— Problem details —
Below are entries to reproduce exactly, apart from their pictures.

===== The data =====

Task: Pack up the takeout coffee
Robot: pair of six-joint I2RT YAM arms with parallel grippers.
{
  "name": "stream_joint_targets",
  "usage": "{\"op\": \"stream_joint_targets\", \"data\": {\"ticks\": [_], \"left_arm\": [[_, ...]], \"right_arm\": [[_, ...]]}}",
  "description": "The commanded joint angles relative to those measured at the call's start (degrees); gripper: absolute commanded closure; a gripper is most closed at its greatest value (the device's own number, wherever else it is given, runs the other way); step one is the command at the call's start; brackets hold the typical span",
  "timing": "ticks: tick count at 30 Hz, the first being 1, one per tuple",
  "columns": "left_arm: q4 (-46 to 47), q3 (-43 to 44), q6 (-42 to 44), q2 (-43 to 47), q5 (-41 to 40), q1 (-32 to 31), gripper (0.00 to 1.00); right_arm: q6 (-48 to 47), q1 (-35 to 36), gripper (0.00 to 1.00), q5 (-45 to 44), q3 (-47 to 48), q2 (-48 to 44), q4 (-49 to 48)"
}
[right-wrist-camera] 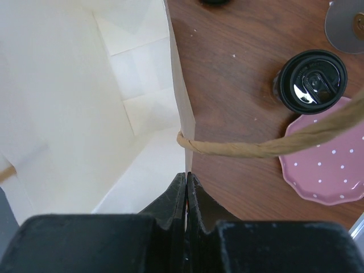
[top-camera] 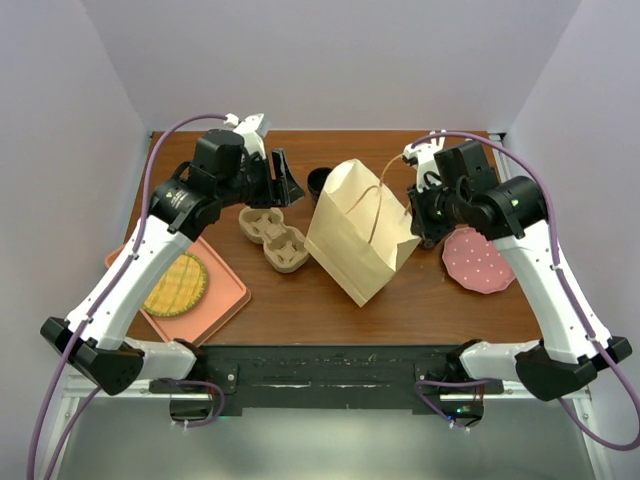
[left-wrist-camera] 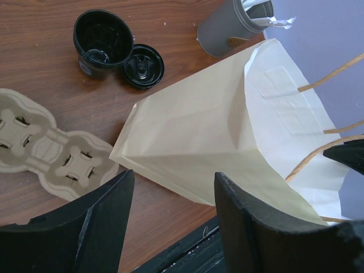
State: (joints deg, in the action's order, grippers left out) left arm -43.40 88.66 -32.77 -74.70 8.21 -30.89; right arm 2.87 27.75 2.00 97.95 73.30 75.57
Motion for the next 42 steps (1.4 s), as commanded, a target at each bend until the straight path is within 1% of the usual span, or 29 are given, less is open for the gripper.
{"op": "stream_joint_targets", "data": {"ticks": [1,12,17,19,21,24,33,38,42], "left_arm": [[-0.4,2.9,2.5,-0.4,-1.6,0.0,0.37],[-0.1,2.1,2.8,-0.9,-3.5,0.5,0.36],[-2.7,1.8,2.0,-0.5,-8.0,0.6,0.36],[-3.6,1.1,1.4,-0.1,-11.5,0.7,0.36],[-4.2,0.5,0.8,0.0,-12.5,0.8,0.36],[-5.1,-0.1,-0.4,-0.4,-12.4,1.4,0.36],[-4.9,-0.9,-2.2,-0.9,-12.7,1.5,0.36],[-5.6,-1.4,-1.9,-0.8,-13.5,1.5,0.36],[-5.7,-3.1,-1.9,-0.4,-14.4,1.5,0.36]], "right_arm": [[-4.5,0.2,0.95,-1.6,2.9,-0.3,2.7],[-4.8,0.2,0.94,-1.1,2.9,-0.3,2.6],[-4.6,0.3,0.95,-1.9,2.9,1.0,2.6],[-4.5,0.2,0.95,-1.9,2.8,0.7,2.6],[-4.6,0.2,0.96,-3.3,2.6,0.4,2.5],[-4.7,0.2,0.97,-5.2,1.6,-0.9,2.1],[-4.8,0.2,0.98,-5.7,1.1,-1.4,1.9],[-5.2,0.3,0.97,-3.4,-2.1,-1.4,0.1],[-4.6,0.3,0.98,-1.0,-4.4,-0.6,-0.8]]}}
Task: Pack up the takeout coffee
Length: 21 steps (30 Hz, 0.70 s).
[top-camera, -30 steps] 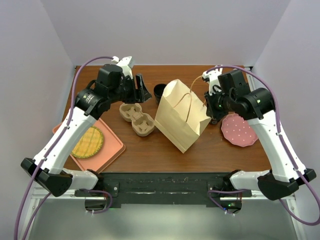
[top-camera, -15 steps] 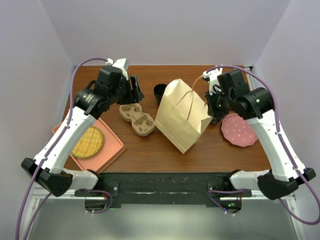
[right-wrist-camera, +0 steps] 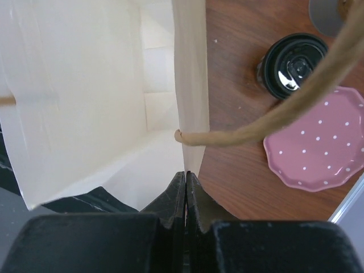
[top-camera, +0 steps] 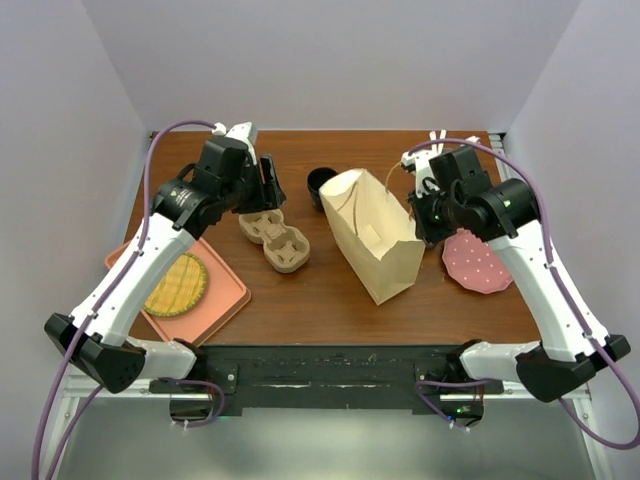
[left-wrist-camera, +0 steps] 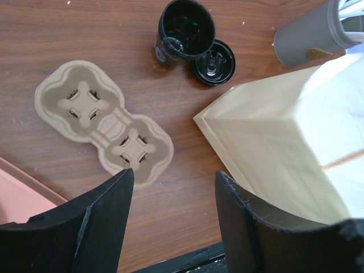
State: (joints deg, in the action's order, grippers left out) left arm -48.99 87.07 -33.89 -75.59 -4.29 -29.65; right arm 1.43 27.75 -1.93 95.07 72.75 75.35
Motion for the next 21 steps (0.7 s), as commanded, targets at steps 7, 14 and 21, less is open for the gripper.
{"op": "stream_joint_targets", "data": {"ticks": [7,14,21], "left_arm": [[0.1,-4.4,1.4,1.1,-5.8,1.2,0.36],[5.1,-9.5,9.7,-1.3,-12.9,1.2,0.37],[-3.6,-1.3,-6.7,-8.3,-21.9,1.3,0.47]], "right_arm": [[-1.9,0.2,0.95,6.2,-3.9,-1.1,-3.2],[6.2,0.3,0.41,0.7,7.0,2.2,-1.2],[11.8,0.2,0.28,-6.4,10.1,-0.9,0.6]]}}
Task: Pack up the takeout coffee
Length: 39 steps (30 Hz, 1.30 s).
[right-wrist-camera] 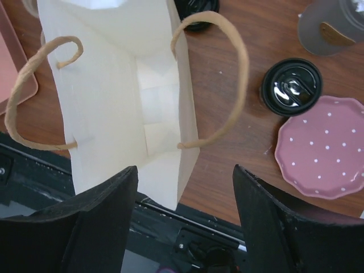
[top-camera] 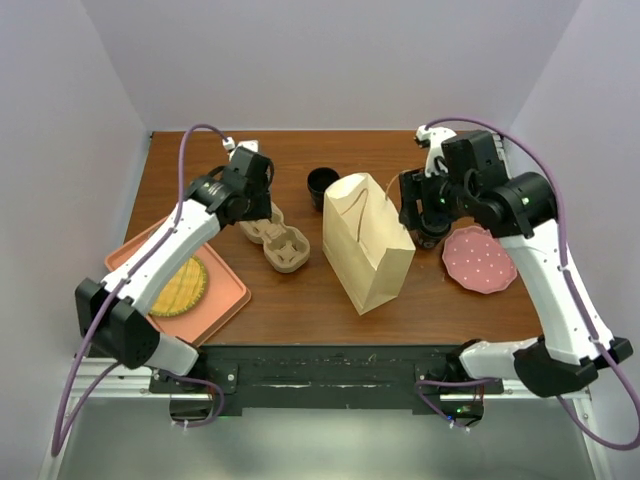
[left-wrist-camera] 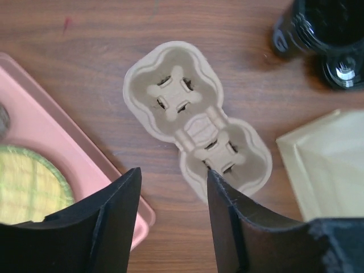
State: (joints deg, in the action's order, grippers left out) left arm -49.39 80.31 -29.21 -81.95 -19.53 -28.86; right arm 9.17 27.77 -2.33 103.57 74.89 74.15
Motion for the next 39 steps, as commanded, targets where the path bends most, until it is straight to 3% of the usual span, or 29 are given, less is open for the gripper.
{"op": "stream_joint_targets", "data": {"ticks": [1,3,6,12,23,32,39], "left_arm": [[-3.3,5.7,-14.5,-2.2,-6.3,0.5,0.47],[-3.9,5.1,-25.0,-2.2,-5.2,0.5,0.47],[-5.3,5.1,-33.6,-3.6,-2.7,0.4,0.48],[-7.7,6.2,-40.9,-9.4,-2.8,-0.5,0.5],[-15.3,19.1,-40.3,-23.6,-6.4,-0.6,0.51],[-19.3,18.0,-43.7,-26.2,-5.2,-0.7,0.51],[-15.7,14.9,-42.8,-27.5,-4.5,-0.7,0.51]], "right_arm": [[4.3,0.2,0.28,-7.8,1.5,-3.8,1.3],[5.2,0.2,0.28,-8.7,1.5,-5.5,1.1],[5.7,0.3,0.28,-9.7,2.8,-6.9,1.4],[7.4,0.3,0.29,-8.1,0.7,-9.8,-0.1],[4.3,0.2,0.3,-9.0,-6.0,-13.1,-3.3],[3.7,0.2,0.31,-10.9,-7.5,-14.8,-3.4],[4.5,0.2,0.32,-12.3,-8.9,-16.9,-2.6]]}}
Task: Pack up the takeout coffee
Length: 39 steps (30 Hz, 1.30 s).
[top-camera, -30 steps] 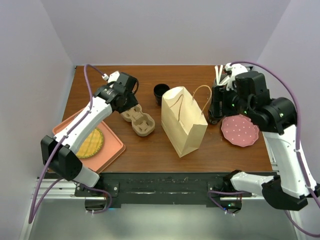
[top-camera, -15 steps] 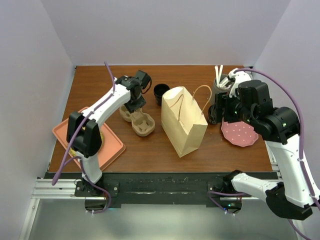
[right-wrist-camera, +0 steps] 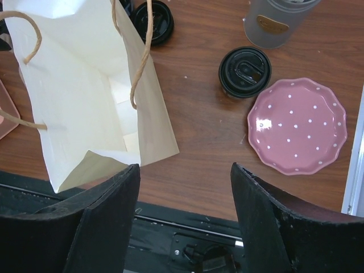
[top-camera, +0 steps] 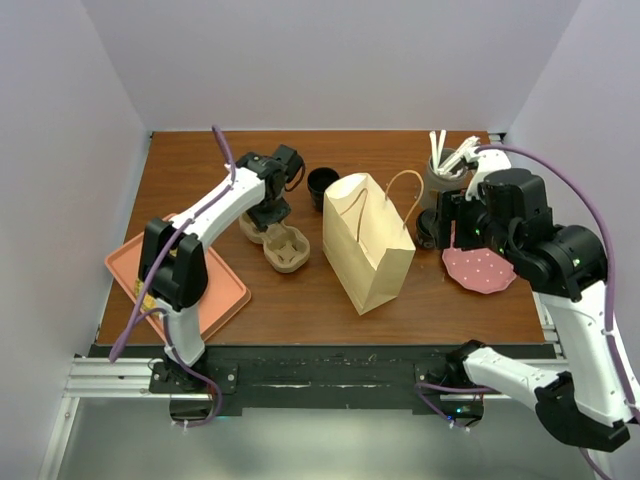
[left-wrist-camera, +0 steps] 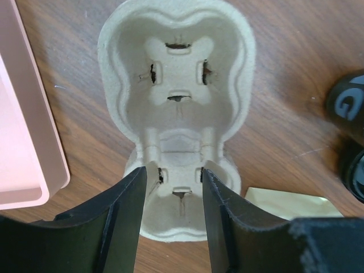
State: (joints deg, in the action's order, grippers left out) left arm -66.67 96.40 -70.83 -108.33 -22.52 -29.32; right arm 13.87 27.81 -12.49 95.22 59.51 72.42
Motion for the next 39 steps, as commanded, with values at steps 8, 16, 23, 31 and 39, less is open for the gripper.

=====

— Answer to the exercise —
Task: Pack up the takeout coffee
Robot: pair of six-joint I2RT YAM arms with parallel grippers.
{
  "name": "stream_joint_targets",
  "usage": "{\"op\": \"stream_joint_targets\", \"data\": {\"ticks\": [_], \"left_arm\": [[_, ...]], \"right_arm\": [[_, ...]]}}",
  "description": "The commanded joint angles relative to those measured at the call's start (degrees); gripper: absolute commanded closure; a gripper is most closed at its greatest value (the device's own number, wherever else it is given, runs the other way); step one is the command at the call's start; brackets hold the typical span",
  "timing": "ticks: tick count at 30 Hz, the first being 1, one per tuple",
  "columns": "left_arm: q4 (-46 to 47), q3 (-43 to 44), q6 (-42 to 44), q2 (-43 to 47), q5 (-41 to 40), q1 (-32 to 31), gripper (0.00 to 1.00); right_arm: q6 (-48 to 47), q1 (-35 to 36), gripper (0.00 to 1.00), q5 (-45 to 44), q3 (-47 to 48), q2 (-48 to 44), q4 (-49 to 48)"
}
[right-wrist-camera] 
[top-camera] 
[left-wrist-camera] 
State: (joints deg, in the action's order, grippers left out) left arm -43.40 88.66 -32.77 -74.70 8.21 -30.89; right arm 2.87 27.75 2.00 97.95 73.30 75.57
Motion for the next 42 steps (1.4 s), as commanded, a target at each bend until the straight path is within 1% of the usual span, or 29 are given, less is open for the gripper.
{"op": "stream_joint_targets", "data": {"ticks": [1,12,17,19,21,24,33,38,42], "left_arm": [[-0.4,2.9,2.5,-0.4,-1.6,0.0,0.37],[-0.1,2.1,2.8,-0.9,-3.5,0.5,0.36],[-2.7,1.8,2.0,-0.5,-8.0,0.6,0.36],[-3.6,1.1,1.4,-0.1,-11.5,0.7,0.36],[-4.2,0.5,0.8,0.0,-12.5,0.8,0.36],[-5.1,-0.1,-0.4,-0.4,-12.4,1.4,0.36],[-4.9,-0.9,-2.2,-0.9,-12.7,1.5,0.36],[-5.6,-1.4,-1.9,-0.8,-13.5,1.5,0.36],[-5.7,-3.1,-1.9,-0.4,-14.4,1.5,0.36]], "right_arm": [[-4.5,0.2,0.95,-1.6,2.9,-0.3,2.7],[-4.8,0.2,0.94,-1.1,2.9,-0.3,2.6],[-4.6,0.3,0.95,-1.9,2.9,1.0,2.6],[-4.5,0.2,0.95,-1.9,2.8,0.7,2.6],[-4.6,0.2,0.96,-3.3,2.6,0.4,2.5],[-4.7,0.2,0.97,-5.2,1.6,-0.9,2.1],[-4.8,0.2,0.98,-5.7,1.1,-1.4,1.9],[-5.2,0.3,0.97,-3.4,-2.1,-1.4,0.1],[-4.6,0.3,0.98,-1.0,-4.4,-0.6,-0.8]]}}
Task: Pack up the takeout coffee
Length: 21 steps (30 Hz, 0.70 s).
[top-camera, -30 steps] 
[top-camera, -15 steps] 
[right-wrist-camera, +0 steps] 
[top-camera, +0 steps] 
[left-wrist-camera, +0 steps] 
State: (joints deg, in the action's order, grippers left out) left arm -48.99 87.07 -33.89 -75.59 -4.29 -29.65; right arm 1.43 27.75 -1.93 95.07 72.75 75.35
Motion for the next 21 steps (0.7 s), as commanded, targets at steps 7, 14 and 21, less is open for the gripper.
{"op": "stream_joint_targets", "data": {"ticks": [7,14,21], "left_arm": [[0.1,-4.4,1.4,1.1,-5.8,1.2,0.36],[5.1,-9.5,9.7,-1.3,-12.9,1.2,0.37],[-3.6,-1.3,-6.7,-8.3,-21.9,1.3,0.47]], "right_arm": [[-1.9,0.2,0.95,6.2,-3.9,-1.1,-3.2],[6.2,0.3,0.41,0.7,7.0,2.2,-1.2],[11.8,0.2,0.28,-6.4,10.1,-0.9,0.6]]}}
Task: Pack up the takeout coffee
Length: 39 steps (30 Hz, 1.30 s).
[right-wrist-camera] 
[top-camera] 
[left-wrist-camera] 
State: (joints deg, in the action's order, grippers left out) left arm -49.39 80.31 -29.21 -81.95 -19.53 -28.86; right arm 9.17 27.77 -2.33 103.57 74.89 74.15
Motion for the next 39 steps, as commanded, targets where the path bends most, until it is straight to 3% of the usual span, or 29 are given, less is open for the gripper.
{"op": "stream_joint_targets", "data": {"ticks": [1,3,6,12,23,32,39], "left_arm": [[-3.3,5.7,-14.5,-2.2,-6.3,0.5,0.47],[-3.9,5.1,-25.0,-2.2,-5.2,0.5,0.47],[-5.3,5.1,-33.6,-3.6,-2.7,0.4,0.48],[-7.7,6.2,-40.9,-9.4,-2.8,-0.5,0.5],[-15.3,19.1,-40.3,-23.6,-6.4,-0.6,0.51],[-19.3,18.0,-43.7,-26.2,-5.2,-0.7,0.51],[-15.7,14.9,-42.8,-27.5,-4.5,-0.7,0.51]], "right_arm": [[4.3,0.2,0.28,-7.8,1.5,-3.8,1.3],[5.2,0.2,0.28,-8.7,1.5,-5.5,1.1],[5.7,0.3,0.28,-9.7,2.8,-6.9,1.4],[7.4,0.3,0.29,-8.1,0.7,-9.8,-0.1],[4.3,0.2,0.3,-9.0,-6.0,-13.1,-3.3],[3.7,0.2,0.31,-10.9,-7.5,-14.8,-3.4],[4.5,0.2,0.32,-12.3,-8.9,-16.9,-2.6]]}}
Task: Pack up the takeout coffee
Length: 39 steps (30 Hz, 1.30 s).
[top-camera, -30 steps] 
[top-camera, -15 steps] 
[right-wrist-camera, +0 steps] 
[top-camera, +0 steps] 
[left-wrist-camera, +0 steps] 
State: (joints deg, in the action's order, grippers left out) left arm -66.67 96.40 -70.83 -108.33 -22.52 -29.32; right arm 13.87 27.81 -12.49 95.22 59.51 72.42
Motion for the next 39 steps, as commanded, with values at steps 8, 16, 23, 31 and 39, less is open for the gripper.

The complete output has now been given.